═════ Source data ═════

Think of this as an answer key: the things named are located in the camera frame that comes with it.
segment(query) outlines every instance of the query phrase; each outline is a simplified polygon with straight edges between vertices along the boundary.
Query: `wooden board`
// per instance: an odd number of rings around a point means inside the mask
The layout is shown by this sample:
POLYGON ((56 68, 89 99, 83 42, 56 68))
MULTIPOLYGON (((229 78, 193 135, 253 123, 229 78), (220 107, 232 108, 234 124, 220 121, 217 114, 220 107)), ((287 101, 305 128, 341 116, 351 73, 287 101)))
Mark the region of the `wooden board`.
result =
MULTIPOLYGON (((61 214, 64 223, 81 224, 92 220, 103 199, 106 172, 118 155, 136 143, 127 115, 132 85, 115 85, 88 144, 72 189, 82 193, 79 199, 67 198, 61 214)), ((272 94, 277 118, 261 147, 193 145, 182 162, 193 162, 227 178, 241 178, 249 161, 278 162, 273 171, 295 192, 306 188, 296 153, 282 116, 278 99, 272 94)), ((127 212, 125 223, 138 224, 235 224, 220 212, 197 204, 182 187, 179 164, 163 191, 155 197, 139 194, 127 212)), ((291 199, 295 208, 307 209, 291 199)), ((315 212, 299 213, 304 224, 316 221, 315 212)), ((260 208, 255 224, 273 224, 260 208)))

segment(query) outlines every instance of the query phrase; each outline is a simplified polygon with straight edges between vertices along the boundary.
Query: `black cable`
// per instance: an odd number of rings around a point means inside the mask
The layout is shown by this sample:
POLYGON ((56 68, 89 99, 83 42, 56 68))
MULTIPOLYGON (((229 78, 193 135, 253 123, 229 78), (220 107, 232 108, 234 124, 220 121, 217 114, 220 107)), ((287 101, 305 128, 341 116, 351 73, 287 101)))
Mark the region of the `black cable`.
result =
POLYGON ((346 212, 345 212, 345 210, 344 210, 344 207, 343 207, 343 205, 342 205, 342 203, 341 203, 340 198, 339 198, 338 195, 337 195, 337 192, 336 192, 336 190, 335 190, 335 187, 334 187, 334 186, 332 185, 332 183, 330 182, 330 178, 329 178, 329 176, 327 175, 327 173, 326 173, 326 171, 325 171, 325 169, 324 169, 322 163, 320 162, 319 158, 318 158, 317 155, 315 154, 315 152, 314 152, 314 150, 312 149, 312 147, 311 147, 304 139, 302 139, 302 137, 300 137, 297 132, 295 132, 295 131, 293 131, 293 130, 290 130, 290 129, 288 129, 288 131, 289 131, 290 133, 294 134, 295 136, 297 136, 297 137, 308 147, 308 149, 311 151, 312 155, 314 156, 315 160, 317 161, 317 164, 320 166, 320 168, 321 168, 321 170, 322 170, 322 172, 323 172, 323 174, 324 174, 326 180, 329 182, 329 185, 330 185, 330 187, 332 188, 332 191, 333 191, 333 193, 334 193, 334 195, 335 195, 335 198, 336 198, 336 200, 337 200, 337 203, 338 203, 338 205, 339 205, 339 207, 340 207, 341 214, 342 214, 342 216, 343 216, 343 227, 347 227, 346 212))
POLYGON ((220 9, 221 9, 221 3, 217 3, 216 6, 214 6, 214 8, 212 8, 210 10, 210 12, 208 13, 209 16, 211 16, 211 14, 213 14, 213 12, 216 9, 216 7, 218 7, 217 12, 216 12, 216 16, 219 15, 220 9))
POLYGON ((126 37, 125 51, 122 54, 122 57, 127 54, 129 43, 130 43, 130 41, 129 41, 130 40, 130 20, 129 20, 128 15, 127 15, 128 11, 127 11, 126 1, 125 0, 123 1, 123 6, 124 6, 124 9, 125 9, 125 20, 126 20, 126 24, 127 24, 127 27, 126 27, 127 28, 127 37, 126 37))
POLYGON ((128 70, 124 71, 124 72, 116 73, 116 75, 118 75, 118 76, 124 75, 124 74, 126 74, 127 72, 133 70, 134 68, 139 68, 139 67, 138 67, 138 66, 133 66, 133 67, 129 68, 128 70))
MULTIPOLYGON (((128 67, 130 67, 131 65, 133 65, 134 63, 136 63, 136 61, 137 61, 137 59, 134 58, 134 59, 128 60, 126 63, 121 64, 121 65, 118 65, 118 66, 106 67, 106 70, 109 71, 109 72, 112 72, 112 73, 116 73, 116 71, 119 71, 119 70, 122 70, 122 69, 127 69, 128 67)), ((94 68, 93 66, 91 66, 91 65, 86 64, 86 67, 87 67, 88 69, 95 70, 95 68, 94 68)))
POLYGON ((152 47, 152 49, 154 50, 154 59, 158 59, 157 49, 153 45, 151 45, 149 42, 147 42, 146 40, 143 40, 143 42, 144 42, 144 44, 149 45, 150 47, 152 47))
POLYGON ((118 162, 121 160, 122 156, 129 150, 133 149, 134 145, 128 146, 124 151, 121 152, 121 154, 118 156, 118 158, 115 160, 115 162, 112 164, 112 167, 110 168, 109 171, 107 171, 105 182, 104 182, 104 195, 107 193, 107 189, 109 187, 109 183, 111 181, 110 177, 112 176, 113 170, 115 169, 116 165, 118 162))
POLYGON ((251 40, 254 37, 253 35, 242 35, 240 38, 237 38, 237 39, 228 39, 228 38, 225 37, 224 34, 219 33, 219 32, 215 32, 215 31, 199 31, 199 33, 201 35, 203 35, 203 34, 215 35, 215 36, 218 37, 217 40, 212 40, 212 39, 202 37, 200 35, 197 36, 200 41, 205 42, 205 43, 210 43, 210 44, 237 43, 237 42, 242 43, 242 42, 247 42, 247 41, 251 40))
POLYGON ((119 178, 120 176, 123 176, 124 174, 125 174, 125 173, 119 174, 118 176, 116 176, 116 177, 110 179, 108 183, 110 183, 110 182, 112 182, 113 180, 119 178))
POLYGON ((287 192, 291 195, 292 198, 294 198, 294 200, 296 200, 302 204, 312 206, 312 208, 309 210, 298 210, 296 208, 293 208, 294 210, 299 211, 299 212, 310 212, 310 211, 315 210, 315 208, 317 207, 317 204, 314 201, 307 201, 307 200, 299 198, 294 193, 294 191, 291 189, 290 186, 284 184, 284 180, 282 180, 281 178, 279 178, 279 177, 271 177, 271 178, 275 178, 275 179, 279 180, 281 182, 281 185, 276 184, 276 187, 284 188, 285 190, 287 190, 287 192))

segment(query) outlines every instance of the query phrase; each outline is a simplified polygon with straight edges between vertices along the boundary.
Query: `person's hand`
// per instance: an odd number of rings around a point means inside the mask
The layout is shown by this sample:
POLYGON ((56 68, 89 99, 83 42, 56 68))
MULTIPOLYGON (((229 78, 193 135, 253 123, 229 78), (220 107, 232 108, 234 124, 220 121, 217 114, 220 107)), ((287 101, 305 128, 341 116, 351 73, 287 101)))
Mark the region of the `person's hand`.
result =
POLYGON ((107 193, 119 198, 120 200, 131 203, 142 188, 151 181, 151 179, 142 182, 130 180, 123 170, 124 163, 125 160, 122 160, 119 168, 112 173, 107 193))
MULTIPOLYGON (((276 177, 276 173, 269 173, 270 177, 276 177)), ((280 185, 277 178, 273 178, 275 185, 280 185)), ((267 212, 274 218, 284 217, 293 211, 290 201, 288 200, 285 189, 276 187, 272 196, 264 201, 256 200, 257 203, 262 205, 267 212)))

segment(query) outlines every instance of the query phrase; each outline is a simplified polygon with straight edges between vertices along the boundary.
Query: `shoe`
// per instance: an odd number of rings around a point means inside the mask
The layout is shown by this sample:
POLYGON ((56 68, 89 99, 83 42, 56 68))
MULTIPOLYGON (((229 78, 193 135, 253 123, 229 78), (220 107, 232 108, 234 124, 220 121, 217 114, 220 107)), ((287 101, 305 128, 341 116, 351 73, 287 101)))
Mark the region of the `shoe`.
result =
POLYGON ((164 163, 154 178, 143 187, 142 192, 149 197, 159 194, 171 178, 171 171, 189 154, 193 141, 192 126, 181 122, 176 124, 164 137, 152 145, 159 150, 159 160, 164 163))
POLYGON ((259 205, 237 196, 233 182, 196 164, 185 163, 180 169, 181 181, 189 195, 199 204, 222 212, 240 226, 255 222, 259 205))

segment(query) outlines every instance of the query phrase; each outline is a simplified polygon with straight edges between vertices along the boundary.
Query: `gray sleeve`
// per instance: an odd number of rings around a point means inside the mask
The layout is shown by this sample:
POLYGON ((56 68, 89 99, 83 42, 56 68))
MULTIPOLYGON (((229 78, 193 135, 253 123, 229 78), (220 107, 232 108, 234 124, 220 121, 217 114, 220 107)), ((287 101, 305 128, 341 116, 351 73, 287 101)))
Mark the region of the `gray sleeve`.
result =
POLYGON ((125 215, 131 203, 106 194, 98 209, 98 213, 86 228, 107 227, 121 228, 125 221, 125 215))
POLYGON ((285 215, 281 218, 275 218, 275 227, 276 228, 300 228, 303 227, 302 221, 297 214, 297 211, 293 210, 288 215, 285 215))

═════

■ Task to complete:
Where a line of the entries above holds the word "region", return that line.

■ Answer space:
Mark the region of the `wooden board`.
Mark the region of the `black cable`.
Mark the region of the `person's hand`.
Mark the region of the `shoe`.
Mark the region of the `gray sleeve`.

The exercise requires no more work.